PALERMO. Stare in spiaggia nudi, in un luogo isolato, in assenza di altre persone, non può considerarsi un "atto contrario alla pubblica decenza". Così il giudice di pace di Palermo, Daniela Volpes, ha assolto un uomo di 37 anni che nel 2009 aveva preso il sole nudo assieme a un suo amico sugli scogli del lungomare di Barcarello, all'interno della riserva naturale di Capogallo a Palermo.      I due erano stati segnalati ai carabinieri dal presidente dell'associazione "Amici della costa onlus" che accompagnava una scolaresca all'interno della riserva naturale. L'uomo aveva detto ai carabinieri che i due "erano intenti a compiere atti osceni".     I militari hanno invece costatato che i due stavano semplicemente parlando, ma il presidente ha voluto comunque sporgere denuncia. Per il giudice, che ha accolto la tesi difensiva dell'avvocato Gisberto Barbera, "nel concetto di atti contrari alla pubblica decenza vanno inclusi anche quelli che, senza investire la sfera della morale sessuale, sono comunque moralmente o fisicamente ripugnanti alle più elementari regole dell'educazione.
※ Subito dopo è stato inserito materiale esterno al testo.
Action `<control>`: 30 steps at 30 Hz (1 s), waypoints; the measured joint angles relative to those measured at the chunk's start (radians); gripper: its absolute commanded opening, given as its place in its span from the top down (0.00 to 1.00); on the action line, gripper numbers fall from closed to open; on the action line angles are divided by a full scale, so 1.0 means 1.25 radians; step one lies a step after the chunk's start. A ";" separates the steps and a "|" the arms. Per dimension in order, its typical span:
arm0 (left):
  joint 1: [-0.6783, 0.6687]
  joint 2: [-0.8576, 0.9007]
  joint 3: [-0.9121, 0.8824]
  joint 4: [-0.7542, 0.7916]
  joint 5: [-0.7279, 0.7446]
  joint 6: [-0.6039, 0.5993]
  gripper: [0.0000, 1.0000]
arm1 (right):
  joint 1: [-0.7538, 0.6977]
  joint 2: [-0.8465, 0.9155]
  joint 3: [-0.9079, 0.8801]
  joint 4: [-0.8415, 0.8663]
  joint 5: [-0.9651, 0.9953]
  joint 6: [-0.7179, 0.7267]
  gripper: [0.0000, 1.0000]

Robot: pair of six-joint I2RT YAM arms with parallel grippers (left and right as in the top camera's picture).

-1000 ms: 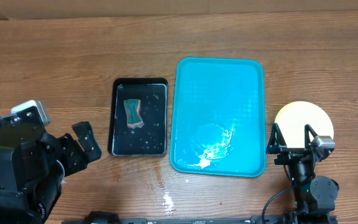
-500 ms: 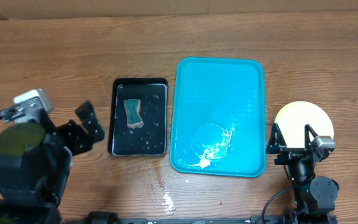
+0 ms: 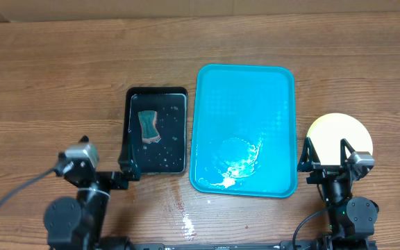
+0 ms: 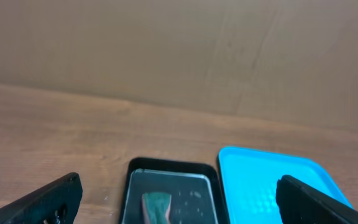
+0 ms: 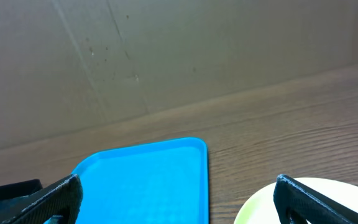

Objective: Clean dirty plates on tray and stack at the side

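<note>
The blue tray (image 3: 245, 104) lies mid-table with no plate on it, only a wet patch (image 3: 238, 156) near its front. A pale yellow plate (image 3: 339, 135) sits on the table to its right, with my right gripper (image 3: 325, 154) open at its near edge. The right wrist view has that plate's rim (image 5: 260, 210) and the tray (image 5: 148, 180) between the wide-apart fingers (image 5: 42, 202). My left gripper (image 3: 104, 167) is open and empty, low at the front left. It faces the black tray (image 4: 169, 190) that holds the green sponge (image 4: 156, 205).
The black tray (image 3: 155, 130) with the sponge (image 3: 148, 125) and water drops stands just left of the blue tray. A small water spill (image 3: 187, 223) marks the table near the front edge. A cardboard wall (image 4: 179, 50) closes the far side.
My left arm has moved from a raised, turned pose at the far left to a low one at the front edge, its camera now level and facing the black tray. The right arm has not moved.
</note>
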 measured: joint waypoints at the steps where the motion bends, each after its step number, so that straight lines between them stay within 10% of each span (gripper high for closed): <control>1: 0.000 -0.031 -0.032 0.019 0.004 0.000 0.00 | 0.000 0.000 0.000 -0.001 0.000 0.000 0.00; 16: 0.010 -0.185 -0.367 0.276 0.019 -0.002 0.00 | 0.000 0.000 0.000 0.000 0.000 0.000 0.00; 30: 0.010 -0.185 -0.411 0.262 0.013 -0.019 0.00 | 0.000 0.000 0.000 0.000 0.000 0.000 0.00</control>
Questa rilevazione non può prescindere però dal sentimento della maggior parte dei cittadini in un determinato momento storico in conformità alla progressiva evoluzione del modo di pensare". Il giudice ha così ribadito che "ciò che non è reputato decente per una data comunità muta via via con il passare delle generazioni e delle idee, dei sentimenti, in definitiva con la cultura di un popolo. Per tali motivi l'imputato va assolto perché il fatto non sussiste".